WORK REQUEST:
Make an exact copy of each entry, leaving out every picture.

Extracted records

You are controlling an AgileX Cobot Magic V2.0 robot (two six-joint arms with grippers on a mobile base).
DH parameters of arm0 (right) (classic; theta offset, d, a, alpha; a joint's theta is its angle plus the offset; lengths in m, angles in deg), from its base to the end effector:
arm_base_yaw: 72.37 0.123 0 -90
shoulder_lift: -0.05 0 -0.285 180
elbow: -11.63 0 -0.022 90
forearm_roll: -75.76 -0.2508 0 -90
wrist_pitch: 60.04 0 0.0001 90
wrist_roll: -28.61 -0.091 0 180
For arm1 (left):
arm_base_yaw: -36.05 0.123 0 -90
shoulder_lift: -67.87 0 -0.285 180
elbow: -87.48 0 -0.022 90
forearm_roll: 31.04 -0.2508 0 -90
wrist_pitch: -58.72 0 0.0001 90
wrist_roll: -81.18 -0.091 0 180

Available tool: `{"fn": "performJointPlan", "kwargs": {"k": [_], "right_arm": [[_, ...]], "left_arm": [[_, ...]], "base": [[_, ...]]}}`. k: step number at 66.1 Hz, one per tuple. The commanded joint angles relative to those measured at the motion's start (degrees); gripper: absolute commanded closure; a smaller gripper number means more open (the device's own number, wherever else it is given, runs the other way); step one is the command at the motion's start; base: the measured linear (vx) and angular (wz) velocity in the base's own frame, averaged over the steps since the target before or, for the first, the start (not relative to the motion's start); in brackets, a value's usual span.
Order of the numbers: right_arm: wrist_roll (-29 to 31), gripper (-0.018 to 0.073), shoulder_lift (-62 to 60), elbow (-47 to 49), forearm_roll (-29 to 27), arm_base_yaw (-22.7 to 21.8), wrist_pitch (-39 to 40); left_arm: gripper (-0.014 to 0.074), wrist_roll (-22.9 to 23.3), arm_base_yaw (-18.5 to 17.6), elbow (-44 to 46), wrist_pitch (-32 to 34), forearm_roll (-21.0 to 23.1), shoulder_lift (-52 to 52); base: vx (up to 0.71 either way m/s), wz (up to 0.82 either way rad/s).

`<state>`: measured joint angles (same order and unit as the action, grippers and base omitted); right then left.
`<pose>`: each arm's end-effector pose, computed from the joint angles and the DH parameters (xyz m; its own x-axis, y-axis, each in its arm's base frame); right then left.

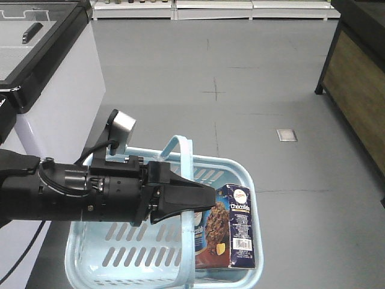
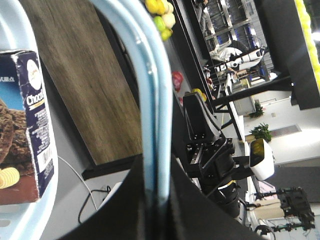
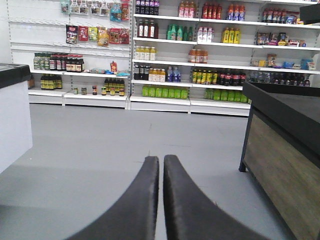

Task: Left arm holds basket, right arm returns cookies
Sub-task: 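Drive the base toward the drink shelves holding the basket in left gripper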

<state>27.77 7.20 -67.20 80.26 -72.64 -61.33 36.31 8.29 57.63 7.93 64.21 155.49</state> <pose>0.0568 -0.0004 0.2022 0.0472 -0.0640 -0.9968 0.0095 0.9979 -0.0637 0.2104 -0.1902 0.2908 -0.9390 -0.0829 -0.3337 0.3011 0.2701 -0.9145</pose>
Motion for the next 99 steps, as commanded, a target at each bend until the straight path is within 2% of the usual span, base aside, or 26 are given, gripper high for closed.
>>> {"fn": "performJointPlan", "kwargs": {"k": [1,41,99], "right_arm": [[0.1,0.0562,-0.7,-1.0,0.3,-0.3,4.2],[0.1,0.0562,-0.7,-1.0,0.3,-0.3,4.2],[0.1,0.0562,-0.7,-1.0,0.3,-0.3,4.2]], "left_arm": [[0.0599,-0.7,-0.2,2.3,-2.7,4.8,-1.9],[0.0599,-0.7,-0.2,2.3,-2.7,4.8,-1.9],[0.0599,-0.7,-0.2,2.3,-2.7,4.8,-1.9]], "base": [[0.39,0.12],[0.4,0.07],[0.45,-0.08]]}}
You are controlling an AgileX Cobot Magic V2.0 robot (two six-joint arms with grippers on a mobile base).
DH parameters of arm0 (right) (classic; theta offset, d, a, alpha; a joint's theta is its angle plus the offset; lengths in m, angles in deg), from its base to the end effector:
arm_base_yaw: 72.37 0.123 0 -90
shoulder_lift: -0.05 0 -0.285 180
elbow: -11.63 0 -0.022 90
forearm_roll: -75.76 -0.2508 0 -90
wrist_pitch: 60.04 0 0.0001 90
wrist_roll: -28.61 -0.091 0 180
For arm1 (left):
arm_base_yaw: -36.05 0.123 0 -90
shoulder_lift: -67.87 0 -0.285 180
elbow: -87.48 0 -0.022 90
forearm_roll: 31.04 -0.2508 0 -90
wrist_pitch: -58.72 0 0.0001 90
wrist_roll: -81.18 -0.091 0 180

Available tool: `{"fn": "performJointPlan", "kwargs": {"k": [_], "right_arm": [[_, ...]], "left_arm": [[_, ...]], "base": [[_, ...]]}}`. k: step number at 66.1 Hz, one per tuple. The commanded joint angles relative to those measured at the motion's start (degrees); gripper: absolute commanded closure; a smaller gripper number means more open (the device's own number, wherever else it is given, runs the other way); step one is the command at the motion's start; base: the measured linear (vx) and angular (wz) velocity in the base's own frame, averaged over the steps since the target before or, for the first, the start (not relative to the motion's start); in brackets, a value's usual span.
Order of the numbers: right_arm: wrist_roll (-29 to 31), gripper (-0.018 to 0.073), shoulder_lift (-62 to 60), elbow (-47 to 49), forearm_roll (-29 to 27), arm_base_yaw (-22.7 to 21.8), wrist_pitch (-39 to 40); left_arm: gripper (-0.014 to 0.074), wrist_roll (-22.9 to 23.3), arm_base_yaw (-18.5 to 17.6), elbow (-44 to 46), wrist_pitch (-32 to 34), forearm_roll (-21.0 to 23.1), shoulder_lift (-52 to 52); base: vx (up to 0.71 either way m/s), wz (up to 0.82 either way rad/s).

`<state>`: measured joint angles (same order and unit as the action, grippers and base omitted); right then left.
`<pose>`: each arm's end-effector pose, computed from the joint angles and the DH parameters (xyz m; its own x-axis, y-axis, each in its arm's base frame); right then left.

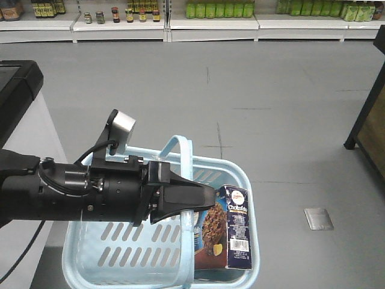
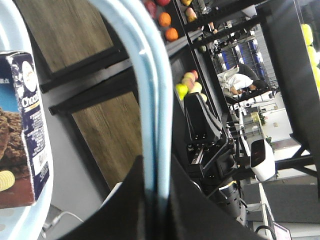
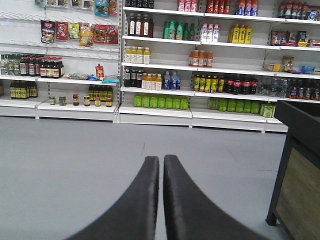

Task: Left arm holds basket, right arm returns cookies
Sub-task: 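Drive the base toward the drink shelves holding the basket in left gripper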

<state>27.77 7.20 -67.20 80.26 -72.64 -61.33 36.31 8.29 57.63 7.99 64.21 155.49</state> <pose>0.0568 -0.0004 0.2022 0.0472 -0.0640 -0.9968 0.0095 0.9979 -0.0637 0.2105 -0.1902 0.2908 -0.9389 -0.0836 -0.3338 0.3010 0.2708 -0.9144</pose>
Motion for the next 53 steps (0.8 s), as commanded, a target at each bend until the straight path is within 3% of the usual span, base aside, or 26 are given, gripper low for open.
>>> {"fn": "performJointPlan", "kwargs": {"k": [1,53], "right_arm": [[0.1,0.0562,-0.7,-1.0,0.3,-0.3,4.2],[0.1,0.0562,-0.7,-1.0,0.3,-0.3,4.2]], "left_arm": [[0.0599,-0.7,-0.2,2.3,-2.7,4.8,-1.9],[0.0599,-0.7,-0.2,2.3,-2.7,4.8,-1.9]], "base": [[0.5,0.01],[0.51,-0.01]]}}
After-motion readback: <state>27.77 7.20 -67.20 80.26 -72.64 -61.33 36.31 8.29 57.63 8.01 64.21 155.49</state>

SOLUTION BELOW:
You are controlling an AgileX Cobot Magic V2.0 robot (two six-joint arms with grippers on a mobile base).
DH parameters of arm0 (right) (classic; theta offset, d, a, alpha; a joint's theta is its angle plus the offset; lengths in m, angles in deg), from its base to the end effector:
arm_base_yaw: 72.37 0.123 0 -90
shoulder_lift: -0.05 0 -0.285 180
elbow: -11.63 0 -0.022 90
forearm_roll: -75.76 -0.2508 0 -90
wrist_pitch: 60.04 0 0.0001 90
wrist_roll: -28.61 -0.091 0 180
For arm1 (left):
arm_base_yaw: -36.05 0.123 0 -90
shoulder_lift: -67.87 0 -0.285 180
elbow: -87.48 0 -0.022 90
forearm_roll: 31.04 -0.2508 0 -90
wrist_pitch: -58.72 0 0.0001 90
wrist_roll: -81.18 -0.091 0 180

Available tool: `{"fn": "performJointPlan", "kwargs": {"k": [_], "right_arm": [[_, ...]], "left_arm": [[_, ...]], "base": [[_, ...]]}}`. k: step number at 66.1 Hz, one per tuple. The commanded joint angles relative to those measured at the motion's start (degrees); gripper: absolute commanded closure; a smaller gripper number means more open (the device's own number, wherever else it is given, runs the other way); step one is the command at the motion's start; base: the measured linear (vx) and angular (wz) velocity in the base's own frame, averaged over the steps since the target before or, for the first, the start (not relative to the motion's start); in brackets, a value's usual span.
Order of the numbers: right_arm: wrist_roll (-29 to 31), gripper (-0.018 to 0.073), shoulder_lift (-62 to 60), elbow (-47 to 49), forearm_roll (-29 to 27), arm_base_yaw (-22.7 to 21.8), wrist_pitch (-39 to 40); left_arm: gripper (-0.014 to 0.074), wrist_roll (-22.9 to 23.3), arm_base_yaw (-18.5 to 17.6), elbow (-44 to 46), wrist_pitch (-32 to 34), forearm_roll (-21.0 to 23.1), shoulder_lift (-52 to 52); base: vx (up to 0.71 either way m/s), wz (up to 0.82 either way rad/s).

`<state>`: measured joint angles (same order and unit as the action, grippers and base omitted); right then left.
`<pose>`: each arm's end-effector pose, computed from the joint angles and the DH parameters (xyz m; its own x-axis, y-axis, each in its arm's base frame); right then left.


Task: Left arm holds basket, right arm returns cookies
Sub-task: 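Drive the base toward the drink shelves holding the basket in left gripper
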
<state>27.77 7.20 -67.20 80.26 -72.64 -61.33 36.31 8.29 57.63 7.93 64.21 155.49</state> <pose>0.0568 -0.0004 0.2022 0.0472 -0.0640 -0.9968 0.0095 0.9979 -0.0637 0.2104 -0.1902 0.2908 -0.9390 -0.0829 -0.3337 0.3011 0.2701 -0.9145</pose>
Motion for the next 99 steps, as commanded, a target at each bend until the straight path is within 2% of the usual span, base aside, or 26 are given, gripper high for closed.
>>> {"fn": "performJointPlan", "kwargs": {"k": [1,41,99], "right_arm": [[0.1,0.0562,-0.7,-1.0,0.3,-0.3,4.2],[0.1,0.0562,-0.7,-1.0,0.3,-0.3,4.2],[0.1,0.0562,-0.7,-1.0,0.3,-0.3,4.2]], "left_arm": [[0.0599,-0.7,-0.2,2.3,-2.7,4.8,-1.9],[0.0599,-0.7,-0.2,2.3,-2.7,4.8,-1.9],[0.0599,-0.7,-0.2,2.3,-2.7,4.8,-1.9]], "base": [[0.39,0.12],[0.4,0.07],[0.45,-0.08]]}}
You are controlling an AgileX Cobot Magic V2.0 robot (two six-joint arms with grippers on a mobile base).
DH parameters of arm0 (right) (classic; theta offset, d, a, alpha; a joint's theta is its angle plus the offset; lengths in m, angles in deg), from its base to the end effector:
arm_base_yaw: 72.37 0.123 0 -90
shoulder_lift: -0.05 0 -0.285 180
elbow: -11.63 0 -0.022 90
forearm_roll: -75.76 -0.2508 0 -90
wrist_pitch: 60.04 0 0.0001 90
wrist_roll: -28.61 -0.091 0 180
For arm1 (left):
arm_base_yaw: -36.05 0.123 0 -90
shoulder_lift: -67.87 0 -0.285 180
elbow: -87.48 0 -0.022 90
forearm_roll: 31.04 -0.2508 0 -90
wrist_pitch: -58.72 0 0.0001 90
wrist_roll: -81.18 -0.091 0 180

Available tool: `{"fn": "performJointPlan", "kwargs": {"k": [_], "right_arm": [[_, ...]], "left_arm": [[_, ...]], "base": [[_, ...]]}}`. k: step number at 66.1 Hz, one per tuple. The commanded joint angles relative to those measured at the motion's start (degrees); gripper: absolute commanded closure; a smaller gripper number means more open (the device's own number, wherever else it is given, runs the other way); step one is the command at the motion's start; base: the measured linear (vx) and angular (wz) velocity in the base's own frame, averaged over the steps since the target before or, for the first, the start (not relative to the motion's start); in brackets, a value's usual span.
Order of the numbers: right_arm: wrist_roll (-29 to 31), gripper (-0.018 to 0.073), shoulder_lift (-62 to 60), elbow (-47 to 49), forearm_roll (-29 to 27), arm_base_yaw (-22.7 to 21.8), wrist_pitch (-39 to 40); left_arm: gripper (-0.014 to 0.074), wrist_roll (-22.9 to 23.3), arm_base_yaw (-18.5 to 17.6), elbow (-44 to 46), wrist_pitch (-32 to 34), forearm_roll (-21.0 to 23.1), shoulder_lift (-52 to 52); base: vx (up to 0.71 either way m/s), wz (up to 0.82 either way rad/s).

`<state>`: measured joint angles (same order and unit as the action, grippers and base omitted); right then left.
`<pose>`: each arm's end-effector pose, computed from the joint angles and the DH parameters (xyz m; its own x-axis, y-axis, each in its arm's base frame); right then left.


Task: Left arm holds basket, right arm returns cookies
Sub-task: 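Drive the base toward the drink shelves holding the basket in left gripper
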
<state>27.77 7.20 -67.20 80.26 -72.64 -61.33 36.31 8.29 57.63 7.99 64.21 155.49</state> <pose>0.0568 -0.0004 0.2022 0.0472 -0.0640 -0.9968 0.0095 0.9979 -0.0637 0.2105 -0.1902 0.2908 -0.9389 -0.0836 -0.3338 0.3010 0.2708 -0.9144</pose>
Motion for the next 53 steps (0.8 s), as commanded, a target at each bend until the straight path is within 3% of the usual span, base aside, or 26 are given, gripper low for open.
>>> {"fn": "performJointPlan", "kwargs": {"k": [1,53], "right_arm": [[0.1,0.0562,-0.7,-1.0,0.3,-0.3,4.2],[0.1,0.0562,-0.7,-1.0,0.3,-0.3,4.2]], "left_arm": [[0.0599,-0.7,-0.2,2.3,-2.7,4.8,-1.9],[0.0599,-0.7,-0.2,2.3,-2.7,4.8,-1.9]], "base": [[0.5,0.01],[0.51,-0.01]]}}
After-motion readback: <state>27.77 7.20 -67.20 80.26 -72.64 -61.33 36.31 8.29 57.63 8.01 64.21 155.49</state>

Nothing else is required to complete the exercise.